= TASK TO COMPLETE =
Retyping the records exactly is the whole task.

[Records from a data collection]
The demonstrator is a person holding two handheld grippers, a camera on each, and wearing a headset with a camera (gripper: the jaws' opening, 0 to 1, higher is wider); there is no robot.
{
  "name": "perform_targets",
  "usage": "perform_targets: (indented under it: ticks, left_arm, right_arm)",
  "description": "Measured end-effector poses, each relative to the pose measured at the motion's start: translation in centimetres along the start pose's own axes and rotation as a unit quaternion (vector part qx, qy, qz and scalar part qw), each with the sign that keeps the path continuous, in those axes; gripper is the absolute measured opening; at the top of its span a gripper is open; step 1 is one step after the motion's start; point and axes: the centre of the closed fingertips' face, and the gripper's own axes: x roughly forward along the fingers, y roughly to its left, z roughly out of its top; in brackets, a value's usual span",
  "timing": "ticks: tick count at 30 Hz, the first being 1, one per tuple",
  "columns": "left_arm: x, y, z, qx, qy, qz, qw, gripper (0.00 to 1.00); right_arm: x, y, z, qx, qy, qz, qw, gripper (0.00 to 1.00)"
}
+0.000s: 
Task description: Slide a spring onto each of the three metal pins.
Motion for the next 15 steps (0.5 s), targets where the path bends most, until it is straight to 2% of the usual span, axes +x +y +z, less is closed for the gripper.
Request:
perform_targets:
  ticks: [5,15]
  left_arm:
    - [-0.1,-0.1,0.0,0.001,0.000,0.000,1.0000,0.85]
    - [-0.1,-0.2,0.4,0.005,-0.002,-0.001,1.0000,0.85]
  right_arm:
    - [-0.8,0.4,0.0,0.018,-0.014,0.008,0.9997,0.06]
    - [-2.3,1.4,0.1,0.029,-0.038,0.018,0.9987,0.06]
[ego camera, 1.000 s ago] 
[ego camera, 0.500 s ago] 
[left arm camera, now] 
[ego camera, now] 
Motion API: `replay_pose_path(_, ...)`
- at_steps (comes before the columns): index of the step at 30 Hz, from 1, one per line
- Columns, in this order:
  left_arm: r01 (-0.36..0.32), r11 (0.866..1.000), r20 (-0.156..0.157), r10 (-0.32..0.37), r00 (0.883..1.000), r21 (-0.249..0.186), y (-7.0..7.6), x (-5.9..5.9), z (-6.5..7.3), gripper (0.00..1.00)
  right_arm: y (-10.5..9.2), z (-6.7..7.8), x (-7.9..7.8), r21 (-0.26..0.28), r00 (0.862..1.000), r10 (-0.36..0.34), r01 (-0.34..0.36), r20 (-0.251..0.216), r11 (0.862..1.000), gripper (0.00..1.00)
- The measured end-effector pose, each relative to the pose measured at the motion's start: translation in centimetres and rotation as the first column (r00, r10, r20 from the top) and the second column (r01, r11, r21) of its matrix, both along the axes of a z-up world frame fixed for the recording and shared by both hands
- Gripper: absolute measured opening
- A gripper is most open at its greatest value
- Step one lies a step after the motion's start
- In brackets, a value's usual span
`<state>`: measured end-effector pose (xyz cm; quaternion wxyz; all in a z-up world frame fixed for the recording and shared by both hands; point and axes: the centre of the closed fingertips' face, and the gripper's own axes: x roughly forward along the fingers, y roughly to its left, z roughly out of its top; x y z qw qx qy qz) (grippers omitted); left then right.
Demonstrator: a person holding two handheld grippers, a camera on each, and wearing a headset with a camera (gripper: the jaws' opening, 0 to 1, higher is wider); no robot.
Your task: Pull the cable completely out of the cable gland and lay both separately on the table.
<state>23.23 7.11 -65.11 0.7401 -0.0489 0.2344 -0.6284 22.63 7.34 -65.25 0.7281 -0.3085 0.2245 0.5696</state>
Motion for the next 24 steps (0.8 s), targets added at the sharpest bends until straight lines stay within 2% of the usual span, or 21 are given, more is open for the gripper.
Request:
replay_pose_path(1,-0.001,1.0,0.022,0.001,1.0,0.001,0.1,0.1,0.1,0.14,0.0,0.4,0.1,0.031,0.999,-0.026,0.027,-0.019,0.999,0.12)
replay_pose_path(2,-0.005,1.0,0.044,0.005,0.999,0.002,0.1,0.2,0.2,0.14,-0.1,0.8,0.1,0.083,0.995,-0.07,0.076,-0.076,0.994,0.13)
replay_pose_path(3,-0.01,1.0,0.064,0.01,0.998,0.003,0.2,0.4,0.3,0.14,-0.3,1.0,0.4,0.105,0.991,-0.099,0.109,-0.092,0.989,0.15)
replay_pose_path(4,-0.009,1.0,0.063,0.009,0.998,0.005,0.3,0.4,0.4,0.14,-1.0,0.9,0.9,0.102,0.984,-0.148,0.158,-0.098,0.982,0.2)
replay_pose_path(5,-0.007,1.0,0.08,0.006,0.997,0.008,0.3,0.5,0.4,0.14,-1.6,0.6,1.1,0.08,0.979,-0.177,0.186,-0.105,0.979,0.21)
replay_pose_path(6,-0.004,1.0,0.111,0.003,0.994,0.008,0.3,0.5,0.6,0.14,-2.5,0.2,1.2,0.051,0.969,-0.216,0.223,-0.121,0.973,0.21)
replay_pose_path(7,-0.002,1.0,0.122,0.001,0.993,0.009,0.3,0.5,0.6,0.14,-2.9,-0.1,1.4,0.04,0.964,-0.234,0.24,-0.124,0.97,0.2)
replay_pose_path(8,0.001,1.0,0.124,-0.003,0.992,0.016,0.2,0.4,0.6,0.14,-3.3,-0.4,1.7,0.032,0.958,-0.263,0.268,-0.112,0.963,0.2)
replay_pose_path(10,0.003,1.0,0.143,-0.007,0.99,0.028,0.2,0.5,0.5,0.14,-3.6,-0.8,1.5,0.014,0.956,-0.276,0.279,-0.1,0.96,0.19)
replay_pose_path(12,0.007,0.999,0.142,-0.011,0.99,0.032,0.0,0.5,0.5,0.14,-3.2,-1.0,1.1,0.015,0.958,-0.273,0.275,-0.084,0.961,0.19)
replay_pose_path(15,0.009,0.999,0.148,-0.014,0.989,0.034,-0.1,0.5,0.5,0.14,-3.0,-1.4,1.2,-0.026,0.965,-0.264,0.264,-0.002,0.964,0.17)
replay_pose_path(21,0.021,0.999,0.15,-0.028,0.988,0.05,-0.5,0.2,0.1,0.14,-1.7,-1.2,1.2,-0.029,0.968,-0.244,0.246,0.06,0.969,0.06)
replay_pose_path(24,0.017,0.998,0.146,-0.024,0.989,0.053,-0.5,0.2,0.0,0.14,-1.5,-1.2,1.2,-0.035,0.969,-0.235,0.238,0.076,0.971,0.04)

= RESPONSE BOX =
The demonstrator is a person holding two handheld grippers, a camera on each, and wearing a headset with a camera (gripper: the jaws' opening, 0 to 1, higher is wider); there is no robot.
{
  "name": "perform_targets",
  "usage": "perform_targets: (indented under it: ticks, left_arm, right_arm)",
  "description": "Measured end-effector poses, each relative to the pose measured at the motion's start: translation in centimetres along the start pose's own axes and rotation as a unit quaternion (vector part qx, qy, qz and scalar part qw), each with the sign that keeps the path continuous, in those axes; gripper is the absolute measured opening; at the top of its span a gripper is open; step 1 is one step after the motion's start; point and axes: the centre of the closed fingertips' face, and the gripper's own axes: x roughly forward along the fingers, y roughly to its left, z roughly out of its top; in brackets, a value's usual span",
  "timing": "ticks: tick count at 30 Hz, the first being 1, one per tuple",
  "columns": "left_arm: x, y, z, qx, qy, qz, qw, gripper (0.00 to 1.00); right_arm: x, y, z, qx, qy, qz, qw, gripper (0.00 to 1.00)"
}
+0.000s: 
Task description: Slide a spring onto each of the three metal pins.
Motion for the next 15 steps (0.5 s), targets where the path bends most, until it is straight to 2% of the usual span, axes +x +y +z, less is closed for the gripper.
Request:
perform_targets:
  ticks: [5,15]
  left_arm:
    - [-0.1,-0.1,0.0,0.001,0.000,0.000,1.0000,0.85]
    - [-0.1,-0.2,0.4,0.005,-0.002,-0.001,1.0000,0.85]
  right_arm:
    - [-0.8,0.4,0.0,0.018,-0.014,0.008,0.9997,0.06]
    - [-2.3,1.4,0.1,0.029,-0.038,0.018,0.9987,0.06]
[ego camera, 1.000 s ago] 
[ego camera, 0.500 s ago] 
[left arm camera, now] 
[ego camera, now] 
Motion API: `replay_pose_path(_, ...)`
- at_steps (comes before the columns): index of the step at 30 Hz, from 1, one per line
- Columns, in this order:
  left_arm: r01 (-0.36..0.32), r11 (0.866..1.000), r20 (-0.156..0.157), r10 (-0.32..0.37), r00 (0.883..1.000), r21 (-0.249..0.186), y (-7.0..7.6), x (-5.9..5.9), z (-6.5..7.3), gripper (0.00..1.00)
  right_arm: y (-10.5..9.2), z (-6.7..7.8), x (-7.9..7.8), r21 (-0.26..0.28), r00 (0.862..1.000), r10 (-0.36..0.34), r01 (-0.34..0.36), r20 (-0.251..0.216), r11 (0.862..1.000), gripper (0.00..1.00)
- The measured end-effector pose, each relative to the pose measured at the motion's start: translation in centimetres and rotation as the first column (r00, r10, r20 from the top) and the second column (r01, r11, r21) of its matrix, both along the axes of a z-up world frame fixed for the recording and shared by both hands
- Gripper: absolute measured opening
- A gripper is most open at its greatest value
- Step one lies a step after the motion's start
- In brackets, a value's usual span
`<state>`: measured end-effector pose (xyz cm; quaternion wxyz; all in a z-up world frame fixed for the recording and shared by both hands; point and axes: the centre of the closed fingertips' face, and the gripper's own axes: x roughly forward along the fingers, y roughly to its left, z roughly out of its top; x y z qw qx qy qz) (grippers omitted); left then right.
Demonstrator: a person holding two handheld grippers, a camera on each, and wearing a headset with a camera (gripper: the jaws' opening, 0 to 1, higher is wider); no robot.
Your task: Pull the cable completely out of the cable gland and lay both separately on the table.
<state>23.23 7.11 -65.11 0.7401 -0.0489 0.2344 -0.6284 22.63 7.34 -65.25 0.7281 -0.3085 0.2245 0.5696</state>
Motion for the next 24 steps (0.8 s), targets added at the sharpest bends until straight lines stay within 2% of the usual span, or 21 are given, more is open for the gripper.
Request:
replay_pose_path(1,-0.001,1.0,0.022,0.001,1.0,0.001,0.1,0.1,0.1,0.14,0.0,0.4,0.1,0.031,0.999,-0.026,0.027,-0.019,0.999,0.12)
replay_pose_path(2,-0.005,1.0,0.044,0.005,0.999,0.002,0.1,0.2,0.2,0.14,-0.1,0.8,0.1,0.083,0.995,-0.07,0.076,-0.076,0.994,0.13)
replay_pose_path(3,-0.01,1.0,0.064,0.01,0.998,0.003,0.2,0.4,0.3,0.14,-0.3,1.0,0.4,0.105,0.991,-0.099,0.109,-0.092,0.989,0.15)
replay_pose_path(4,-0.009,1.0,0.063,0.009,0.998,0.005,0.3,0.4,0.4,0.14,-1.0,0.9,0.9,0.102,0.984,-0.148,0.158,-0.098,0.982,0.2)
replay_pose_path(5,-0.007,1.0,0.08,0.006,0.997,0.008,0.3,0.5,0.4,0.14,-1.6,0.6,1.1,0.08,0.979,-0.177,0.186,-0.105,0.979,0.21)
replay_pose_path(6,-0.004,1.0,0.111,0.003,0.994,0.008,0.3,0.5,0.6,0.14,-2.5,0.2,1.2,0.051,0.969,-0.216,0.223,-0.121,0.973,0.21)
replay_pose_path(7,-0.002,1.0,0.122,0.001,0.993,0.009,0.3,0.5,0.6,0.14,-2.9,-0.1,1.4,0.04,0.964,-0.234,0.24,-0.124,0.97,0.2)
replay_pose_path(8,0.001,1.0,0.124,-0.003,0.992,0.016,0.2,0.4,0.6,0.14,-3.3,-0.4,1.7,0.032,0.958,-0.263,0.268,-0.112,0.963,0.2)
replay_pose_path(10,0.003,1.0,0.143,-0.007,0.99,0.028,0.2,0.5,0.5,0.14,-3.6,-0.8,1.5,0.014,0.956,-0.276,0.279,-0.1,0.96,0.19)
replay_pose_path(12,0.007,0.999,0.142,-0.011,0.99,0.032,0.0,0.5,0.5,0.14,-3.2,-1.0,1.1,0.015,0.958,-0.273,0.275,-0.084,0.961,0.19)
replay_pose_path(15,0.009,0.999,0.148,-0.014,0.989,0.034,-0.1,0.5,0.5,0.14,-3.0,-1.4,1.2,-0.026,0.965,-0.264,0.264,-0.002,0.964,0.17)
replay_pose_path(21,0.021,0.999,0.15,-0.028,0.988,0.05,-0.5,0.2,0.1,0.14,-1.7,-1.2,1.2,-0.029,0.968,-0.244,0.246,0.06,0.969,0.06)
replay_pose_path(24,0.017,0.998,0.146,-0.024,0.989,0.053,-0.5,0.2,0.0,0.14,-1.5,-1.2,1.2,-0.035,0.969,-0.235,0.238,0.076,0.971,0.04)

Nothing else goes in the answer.